BEGIN

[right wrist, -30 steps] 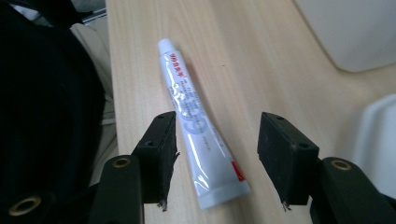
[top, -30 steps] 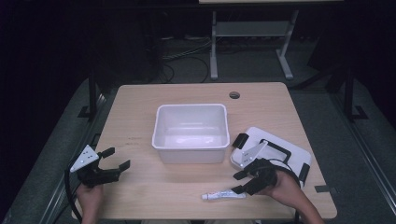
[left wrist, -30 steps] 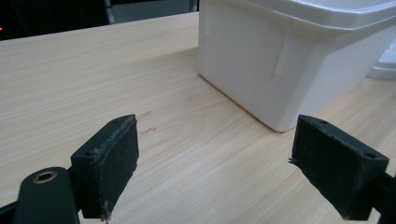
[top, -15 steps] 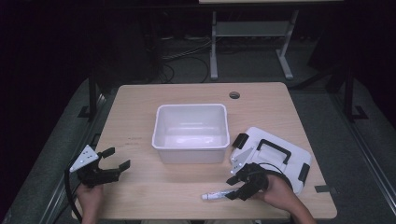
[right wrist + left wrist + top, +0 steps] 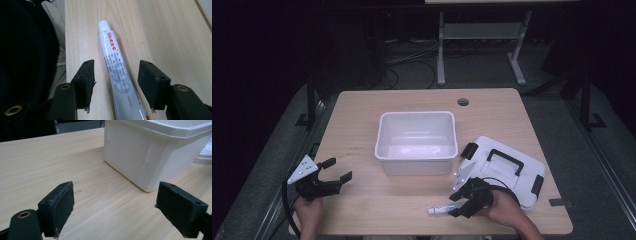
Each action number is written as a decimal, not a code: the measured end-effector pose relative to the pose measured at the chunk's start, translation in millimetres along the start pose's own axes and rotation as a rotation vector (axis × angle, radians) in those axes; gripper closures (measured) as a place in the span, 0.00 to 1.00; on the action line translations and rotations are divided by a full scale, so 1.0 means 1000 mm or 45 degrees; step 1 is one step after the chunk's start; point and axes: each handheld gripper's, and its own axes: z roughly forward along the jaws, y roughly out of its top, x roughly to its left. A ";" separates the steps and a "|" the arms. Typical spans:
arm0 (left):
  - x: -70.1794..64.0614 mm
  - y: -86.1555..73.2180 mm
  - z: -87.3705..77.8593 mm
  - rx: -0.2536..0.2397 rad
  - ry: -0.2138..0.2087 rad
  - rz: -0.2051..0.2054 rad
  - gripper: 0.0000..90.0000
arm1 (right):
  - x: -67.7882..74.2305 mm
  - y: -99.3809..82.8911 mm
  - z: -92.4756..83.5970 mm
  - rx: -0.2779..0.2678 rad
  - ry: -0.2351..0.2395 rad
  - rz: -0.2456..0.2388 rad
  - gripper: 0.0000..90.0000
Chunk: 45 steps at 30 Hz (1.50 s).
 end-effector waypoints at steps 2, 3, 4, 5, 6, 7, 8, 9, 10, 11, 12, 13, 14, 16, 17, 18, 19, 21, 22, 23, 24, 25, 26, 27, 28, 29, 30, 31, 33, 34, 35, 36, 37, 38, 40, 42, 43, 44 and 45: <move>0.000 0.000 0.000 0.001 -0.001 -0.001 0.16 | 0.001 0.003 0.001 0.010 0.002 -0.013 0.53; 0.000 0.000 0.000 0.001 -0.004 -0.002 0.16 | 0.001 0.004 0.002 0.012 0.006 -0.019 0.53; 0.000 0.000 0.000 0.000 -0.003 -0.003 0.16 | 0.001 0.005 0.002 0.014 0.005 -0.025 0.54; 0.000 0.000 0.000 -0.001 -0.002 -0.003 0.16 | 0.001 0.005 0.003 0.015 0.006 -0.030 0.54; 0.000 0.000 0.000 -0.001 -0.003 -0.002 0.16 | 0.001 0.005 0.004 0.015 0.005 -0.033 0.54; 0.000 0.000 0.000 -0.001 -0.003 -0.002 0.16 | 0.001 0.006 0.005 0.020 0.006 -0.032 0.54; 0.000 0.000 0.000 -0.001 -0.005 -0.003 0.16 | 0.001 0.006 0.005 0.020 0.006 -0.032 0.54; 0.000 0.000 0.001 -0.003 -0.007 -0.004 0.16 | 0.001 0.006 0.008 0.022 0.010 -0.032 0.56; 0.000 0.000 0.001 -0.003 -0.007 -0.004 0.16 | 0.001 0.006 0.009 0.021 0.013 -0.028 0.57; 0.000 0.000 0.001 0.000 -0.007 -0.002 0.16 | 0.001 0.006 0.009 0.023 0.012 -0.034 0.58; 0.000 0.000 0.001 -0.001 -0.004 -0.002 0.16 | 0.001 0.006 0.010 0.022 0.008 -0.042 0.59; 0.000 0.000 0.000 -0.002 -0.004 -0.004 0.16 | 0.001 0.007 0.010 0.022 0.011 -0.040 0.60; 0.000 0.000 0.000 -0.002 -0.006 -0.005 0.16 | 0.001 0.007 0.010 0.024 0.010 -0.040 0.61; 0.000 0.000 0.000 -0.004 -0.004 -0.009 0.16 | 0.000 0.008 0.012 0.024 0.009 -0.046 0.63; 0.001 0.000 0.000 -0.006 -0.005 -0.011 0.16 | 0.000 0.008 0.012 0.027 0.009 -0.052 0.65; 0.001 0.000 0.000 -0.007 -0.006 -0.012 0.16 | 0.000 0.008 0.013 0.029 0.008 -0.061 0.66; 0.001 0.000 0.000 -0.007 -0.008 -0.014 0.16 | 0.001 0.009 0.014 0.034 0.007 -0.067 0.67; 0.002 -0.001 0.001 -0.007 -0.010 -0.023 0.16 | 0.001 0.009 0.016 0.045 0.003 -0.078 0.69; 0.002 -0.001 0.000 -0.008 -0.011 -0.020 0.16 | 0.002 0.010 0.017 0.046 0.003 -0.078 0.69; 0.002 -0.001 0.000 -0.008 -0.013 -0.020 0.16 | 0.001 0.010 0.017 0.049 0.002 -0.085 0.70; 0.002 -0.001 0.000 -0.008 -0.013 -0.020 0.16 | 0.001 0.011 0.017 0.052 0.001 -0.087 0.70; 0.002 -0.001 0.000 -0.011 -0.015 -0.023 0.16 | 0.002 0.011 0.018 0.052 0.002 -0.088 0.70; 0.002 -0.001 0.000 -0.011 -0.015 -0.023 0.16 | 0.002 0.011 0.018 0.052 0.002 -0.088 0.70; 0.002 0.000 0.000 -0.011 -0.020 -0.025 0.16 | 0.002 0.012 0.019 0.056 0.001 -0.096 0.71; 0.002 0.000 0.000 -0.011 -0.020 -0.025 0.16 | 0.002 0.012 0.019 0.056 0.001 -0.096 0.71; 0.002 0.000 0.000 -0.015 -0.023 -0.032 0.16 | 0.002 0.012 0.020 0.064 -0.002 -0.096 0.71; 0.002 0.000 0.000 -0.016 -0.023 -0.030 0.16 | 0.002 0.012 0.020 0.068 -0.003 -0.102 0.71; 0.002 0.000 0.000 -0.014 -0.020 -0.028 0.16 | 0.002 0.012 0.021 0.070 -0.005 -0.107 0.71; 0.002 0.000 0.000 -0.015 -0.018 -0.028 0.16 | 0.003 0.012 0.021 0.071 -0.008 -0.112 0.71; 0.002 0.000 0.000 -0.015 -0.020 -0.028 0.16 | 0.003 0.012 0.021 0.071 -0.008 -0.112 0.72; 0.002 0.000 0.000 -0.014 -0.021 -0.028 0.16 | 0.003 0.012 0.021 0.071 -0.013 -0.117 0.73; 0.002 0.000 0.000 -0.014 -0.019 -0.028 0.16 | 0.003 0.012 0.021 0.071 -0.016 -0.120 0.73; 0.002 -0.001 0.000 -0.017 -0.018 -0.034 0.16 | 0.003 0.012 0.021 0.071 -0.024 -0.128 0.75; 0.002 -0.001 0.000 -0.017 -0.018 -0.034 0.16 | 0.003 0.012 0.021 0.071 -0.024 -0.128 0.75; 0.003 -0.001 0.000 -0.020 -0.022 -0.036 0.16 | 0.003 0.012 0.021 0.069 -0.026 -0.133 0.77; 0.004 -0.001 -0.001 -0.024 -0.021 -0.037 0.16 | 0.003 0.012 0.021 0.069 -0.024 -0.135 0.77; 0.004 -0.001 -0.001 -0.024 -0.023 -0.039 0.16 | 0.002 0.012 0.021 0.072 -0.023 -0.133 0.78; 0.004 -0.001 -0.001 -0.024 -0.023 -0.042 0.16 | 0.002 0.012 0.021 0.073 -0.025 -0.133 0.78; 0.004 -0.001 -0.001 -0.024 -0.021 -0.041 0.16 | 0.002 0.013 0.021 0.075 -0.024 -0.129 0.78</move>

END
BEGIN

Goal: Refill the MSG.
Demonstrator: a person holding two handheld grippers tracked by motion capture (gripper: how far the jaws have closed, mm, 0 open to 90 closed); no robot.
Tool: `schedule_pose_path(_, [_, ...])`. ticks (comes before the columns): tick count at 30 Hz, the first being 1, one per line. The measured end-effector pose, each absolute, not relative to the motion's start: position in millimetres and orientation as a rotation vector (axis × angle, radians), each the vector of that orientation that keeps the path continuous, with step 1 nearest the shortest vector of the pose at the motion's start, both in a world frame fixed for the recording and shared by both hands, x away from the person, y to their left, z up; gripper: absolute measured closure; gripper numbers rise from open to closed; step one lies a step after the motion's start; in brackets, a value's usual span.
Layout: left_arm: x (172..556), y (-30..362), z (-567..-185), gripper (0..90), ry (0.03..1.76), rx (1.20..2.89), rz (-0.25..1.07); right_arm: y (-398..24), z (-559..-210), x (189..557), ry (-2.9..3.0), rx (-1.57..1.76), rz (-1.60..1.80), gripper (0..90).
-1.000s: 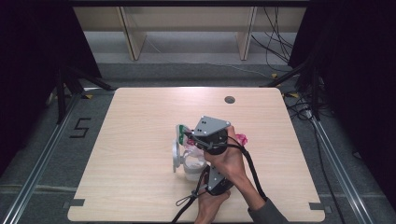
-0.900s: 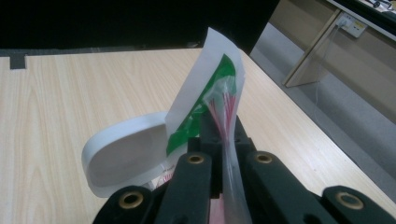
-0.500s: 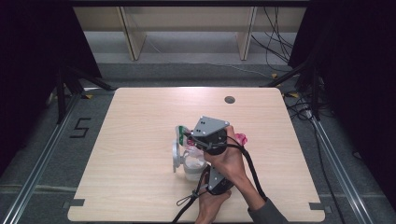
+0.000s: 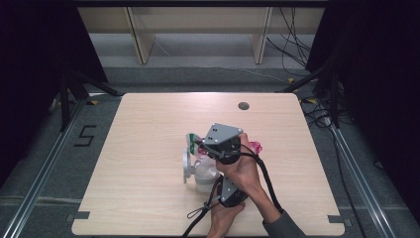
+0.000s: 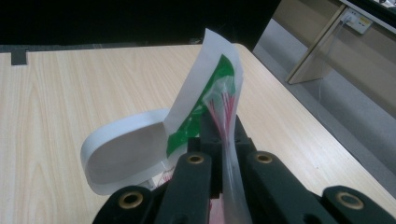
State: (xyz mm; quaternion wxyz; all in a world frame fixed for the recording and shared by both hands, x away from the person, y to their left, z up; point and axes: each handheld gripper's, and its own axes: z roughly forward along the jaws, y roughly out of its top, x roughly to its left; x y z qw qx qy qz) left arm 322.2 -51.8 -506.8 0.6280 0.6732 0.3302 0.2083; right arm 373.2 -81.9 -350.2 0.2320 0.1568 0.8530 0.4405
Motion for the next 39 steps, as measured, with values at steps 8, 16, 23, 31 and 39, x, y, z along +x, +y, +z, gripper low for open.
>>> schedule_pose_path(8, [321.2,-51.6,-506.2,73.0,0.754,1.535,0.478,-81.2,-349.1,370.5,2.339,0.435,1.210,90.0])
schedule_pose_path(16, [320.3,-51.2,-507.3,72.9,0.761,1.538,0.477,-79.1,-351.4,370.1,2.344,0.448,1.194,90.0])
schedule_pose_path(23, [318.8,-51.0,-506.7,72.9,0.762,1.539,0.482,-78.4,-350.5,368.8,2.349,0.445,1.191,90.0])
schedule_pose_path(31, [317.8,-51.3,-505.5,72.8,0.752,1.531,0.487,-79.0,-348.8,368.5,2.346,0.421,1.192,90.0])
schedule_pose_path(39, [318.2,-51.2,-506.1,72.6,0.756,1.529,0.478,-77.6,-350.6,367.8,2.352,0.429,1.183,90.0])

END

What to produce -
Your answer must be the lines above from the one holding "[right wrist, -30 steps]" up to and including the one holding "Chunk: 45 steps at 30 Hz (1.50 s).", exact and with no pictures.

Solution -
[right wrist, -30 steps] 
[top, -30 steps] 
[left wrist, -30 steps] 
[top, -15 steps] 
[right wrist + left wrist + top, +0 steps] 
Each action number is written as a decimal, not a code: the measured end-effector pose relative to the pose measured at the chunk's start, translation in millimetres along the start pose's own axes and rotation as a rotation vector (axis × angle, radians) in those axes; gripper closures (measured) as a place in the span, 0.00 to 1.00; on the action line translations and rotations are divided by a full scale, so 1.0 means 1000 mm or 45 degrees; step 1 is one step after the chunk's start; point and axes: each handheld gripper's, and its own axes: z roughly forward along the jaws, y roughly out of its top, x roughly to its left. A ";" separates the steps and a "|" the arms. Typical spans:
arm0 (left):
  - x: -70.1794..64.0614 mm
  - y: -86.1555..73.2180 mm
  - z: -87.3705..77.8593 mm
  - rx: -0.2536..0.2397 rad
  - ry: -0.2138..0.2087 rad
  - rz: -0.2051..0.2054 rad
  - gripper: 0.0000..90.0000
arm1 (right):
  - x: -67.7882..74.2305 mm
  - y: -99.3809..82.8911 mm
  - z: -92.4756..83.5970 mm
  - rx: -0.2779..0.2678 rad
  - ry: -0.2351..0.2395 rad
  - rz: -0.2456..0.2388 rad
  - gripper: 0.0000..90.0000
Chunk: 45 steps at 30 Hz (1.50 s).

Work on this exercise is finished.